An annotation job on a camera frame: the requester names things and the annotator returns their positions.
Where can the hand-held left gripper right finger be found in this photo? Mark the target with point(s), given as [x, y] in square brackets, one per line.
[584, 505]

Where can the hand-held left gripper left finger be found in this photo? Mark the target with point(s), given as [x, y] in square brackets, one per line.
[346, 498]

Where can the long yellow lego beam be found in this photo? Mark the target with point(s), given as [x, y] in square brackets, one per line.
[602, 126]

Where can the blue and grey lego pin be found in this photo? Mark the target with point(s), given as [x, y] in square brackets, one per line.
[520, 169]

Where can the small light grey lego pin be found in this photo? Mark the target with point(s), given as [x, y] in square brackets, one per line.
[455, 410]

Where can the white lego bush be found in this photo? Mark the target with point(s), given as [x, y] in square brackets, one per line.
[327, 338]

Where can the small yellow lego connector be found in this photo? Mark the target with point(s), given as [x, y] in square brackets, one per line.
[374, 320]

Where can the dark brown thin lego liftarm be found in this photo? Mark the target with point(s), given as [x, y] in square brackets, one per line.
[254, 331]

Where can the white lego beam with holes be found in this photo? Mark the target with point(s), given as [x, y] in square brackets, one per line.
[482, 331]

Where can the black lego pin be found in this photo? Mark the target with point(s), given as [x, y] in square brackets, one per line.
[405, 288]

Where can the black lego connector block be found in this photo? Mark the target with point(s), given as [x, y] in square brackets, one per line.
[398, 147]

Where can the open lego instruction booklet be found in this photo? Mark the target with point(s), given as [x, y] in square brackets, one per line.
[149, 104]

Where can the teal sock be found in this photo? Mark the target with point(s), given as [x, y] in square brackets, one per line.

# Assignment
Give again only the lines of the material above that run from the one with "Where can the blue" through the end, both included, exactly as they appear.

# Solution for this task
Where can the blue and grey lego pin be found in this photo? Mark the target with point(s), given as [x, y] in square brackets, one per line.
[520, 169]

Where can the small light grey lego pin be found in this photo? Mark the target with point(s), given as [x, y] in square brackets, one per line.
[455, 410]

Where can the white lego bush be found in this photo? Mark the target with point(s), given as [x, y] in square brackets, one per line.
[327, 338]

Where can the small yellow lego connector be found in this photo? Mark the target with point(s), given as [x, y] in square brackets, one per line.
[374, 320]

Where can the dark brown thin lego liftarm be found in this photo? Mark the target with point(s), given as [x, y] in square brackets, one per line.
[254, 331]

Where can the white lego beam with holes be found in this photo? Mark the target with point(s), given as [x, y] in square brackets, one per line.
[482, 331]

Where can the black lego pin be found in this photo? Mark the target with point(s), given as [x, y] in square brackets, one per line.
[405, 288]

Where can the black lego connector block be found in this photo? Mark the target with point(s), given as [x, y] in square brackets, one per line.
[398, 147]

Where can the open lego instruction booklet be found in this photo? Mark the target with point(s), given as [x, y] in square brackets, one per line.
[149, 104]

Where can the teal sock be found in this photo? Mark the target with point(s), given as [x, y] in square brackets, one per line.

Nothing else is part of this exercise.